Neal Parlane

Personal information
- Full name: Neal Ronald Parlane
- Born: 9 August 1978 (age 48) Whangārei, New Zealand
- Nickname: Flea
- Height: 172 cm (5 ft 8 in)
- Batting: Right-handed
- Relations: Michael Parlane (brother)

Domestic team information
- 1996/97–2000/01: Northern Districts
- 2002/03–2010/11: Wellington
- 2011/12: Auckland

Career statistics
| Competition | FC | LA | T20 |
| Matches | 103 | 108 | 28 |
| Runs scored | 5,602 | 2,590 | 721 |
| Batting average | 35.91 | 27.26 | 30.04 |
| 100s/50s | 12/32 | 3/15 | 0/4 |
| Top score | 193 | 117 | 85 |
| Balls bowled | 54 | 0 | 0 |
| Wickets | 0 | – | – |
| Bowling average | – | – | – |
| 5 wickets in innings | – | – | – |
| 10 wickets in match | – | – | – |
| Best bowling | – | – | – |
| Catches/stumpings | 115/– | 52/– | 7/– |
- Source: CricInfo, 27 May 2022

= Neal Parlane =

New Zealand cricketer

Neal Ronald Parlane (born 9 August 1978) is a New Zealand cricketer and coach. He played first-class cricket for Northern Districts, Wellington and Auckland, making over 100 first-class appearances in a career which lasted from 1996/97 to 2001/12. He was born in Whangārei. He is the younger brother of Michael Parlane.

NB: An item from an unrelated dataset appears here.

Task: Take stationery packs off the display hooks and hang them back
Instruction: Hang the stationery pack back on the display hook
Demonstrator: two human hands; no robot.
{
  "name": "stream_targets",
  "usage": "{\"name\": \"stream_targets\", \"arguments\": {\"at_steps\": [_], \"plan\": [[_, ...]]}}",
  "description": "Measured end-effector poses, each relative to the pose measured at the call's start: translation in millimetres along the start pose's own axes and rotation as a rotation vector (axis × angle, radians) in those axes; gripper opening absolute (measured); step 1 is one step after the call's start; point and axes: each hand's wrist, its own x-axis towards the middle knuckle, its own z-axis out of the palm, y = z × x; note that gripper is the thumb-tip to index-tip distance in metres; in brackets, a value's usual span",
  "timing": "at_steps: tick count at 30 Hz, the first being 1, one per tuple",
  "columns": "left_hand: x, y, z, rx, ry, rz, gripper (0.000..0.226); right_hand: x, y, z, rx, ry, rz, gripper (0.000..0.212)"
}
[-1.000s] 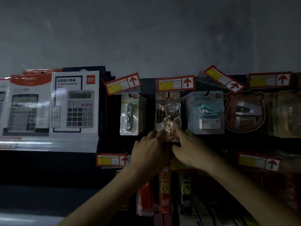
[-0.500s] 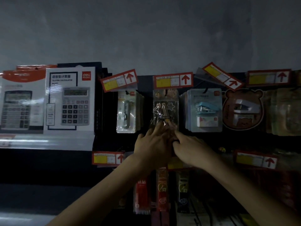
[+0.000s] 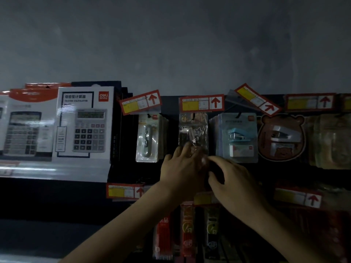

Parlane's highest first-class score was 193, off 195 balls, for Wellington against Otago in 2009–10. He scored centuries for Auckland in his last two List A matches, in February 2012, in the finals of the Ford Trophy: 117 against Otago, then 106 against Central Districts, when Auckland lost the final by two wickets.

Parlane also played Hawke Cup cricket for Northland between 1995 and 2018. He scored a century when Northland gained the title from Auckland-Waitakere in March 1998. In 2019 he was appointed coach of Northland. Later he became Northland Cricket's general manager.